Look through the lines below for the word "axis", and copy every line that has it.

== Given material ==
......

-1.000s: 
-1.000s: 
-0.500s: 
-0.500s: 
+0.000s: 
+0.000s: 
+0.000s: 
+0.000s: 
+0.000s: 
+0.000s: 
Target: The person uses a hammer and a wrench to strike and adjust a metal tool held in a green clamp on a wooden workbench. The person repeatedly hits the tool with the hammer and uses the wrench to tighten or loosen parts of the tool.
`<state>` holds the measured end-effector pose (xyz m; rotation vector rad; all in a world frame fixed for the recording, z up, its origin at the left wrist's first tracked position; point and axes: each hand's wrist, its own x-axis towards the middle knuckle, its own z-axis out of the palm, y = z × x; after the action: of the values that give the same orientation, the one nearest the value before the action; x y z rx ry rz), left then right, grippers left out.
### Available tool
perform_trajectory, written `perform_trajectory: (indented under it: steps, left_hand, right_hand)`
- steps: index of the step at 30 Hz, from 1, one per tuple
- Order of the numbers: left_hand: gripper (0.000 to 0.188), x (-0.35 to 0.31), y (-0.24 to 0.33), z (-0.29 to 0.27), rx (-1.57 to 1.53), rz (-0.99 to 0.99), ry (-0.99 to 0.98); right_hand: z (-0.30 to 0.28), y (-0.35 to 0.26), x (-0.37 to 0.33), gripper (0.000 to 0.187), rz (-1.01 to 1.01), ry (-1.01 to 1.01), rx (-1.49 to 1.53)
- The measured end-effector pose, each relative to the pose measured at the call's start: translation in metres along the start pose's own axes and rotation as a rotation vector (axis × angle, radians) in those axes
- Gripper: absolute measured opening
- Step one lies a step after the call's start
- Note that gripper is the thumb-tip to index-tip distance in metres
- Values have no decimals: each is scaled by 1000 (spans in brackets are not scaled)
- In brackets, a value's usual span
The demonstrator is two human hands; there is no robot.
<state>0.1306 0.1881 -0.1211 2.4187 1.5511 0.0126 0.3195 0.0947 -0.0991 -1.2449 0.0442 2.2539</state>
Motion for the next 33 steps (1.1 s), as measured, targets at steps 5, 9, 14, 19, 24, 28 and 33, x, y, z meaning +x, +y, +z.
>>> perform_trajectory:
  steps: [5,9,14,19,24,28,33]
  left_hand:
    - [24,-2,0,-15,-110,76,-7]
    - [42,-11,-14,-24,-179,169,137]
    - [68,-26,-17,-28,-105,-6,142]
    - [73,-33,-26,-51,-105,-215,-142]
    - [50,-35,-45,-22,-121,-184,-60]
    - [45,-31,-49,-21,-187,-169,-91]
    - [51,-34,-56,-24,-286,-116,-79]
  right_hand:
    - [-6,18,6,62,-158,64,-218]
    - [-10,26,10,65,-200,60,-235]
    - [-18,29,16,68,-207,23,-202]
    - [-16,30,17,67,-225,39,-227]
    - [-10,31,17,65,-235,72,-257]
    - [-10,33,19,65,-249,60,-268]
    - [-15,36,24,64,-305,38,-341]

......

== The completed task ==
`<state>` holds the measured end-effector pose (xyz m; rotation vector rad; all in a world frame fixed for the recording, z up, its origin at the left wrist's first tracked position; point and axes: each hand's wrist, its own x-axis towards the middle knuckle, its own z-axis out of the palm, y = z × x; after the action: of the values that give the same orientation, the one nearest the value before the action; x y z rx ry rz), left then right, grippers left out.
- The measured end-effector pose, each relative to the pose measured at the call's start: translation in metres along the start pose's own axes and rotation as a rotation vector (axis × angle, radians) in those axes

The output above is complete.